## Task item
Pictures aside, every line of the listing should be given again exactly.

## Dataset extract

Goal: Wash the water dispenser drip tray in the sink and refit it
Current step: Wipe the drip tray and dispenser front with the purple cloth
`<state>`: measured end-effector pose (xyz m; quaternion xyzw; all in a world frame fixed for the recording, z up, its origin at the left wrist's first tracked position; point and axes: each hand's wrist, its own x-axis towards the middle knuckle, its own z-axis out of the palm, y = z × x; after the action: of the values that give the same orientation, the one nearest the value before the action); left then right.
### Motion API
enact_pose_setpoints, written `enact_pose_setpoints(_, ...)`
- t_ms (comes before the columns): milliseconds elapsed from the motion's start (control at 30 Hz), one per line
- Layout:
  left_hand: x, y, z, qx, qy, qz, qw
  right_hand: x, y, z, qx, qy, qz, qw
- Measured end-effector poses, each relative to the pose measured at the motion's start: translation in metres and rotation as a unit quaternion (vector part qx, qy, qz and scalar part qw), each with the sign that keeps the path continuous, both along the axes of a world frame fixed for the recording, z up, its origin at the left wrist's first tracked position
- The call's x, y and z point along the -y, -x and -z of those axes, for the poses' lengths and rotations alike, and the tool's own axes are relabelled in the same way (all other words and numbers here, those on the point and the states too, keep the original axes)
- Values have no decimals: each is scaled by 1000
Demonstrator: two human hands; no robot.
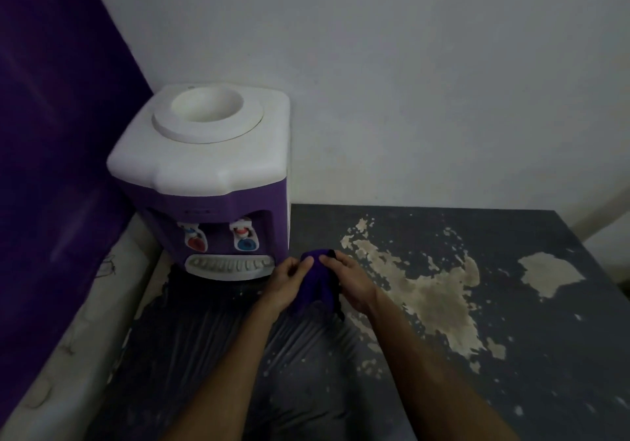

## Output of the exercise
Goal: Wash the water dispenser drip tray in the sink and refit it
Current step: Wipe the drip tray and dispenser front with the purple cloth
`<state>`: measured end-effector pose (xyz m; quaternion xyzw; all in a world frame fixed for the recording, z up, its origin at the left wrist's first tracked position; point and axes: each hand's wrist, its own x-axis towards the middle knuckle, its own z-axis out of the palm, y = z × x; after the action: of the values that give the same orientation, the one nearest the value before the action); left then right.
### Motion API
enact_pose_setpoints, written `enact_pose_setpoints(_, ...)`
- t_ms (comes before the columns): milliseconds elapsed from the motion's start (control at 30 Hz), one per line
- Layout:
  left_hand: x, y, z, qx, qy, qz, qw
  right_hand: x, y, z, qx, qy, qz, qw
- Measured end-effector poses, each relative to the pose measured at the motion's start: translation in metres and rotation as a unit quaternion (vector part qx, qy, qz and scalar part qw), each with the sign that keeps the path continuous, both along the axes of a world frame fixed for the recording, z up, its origin at the left wrist's first tracked position
- The call's x, y and z point along the -y, -x and -z of those axes, for the poses' lengths and rotations alike, and the tool's own axes are relabelled in the same way (all other words and numbers here, those on the point and the states too, keep the original axes)
- Values have no decimals: each is scaled by 1000
Demonstrator: two human hands; no robot.

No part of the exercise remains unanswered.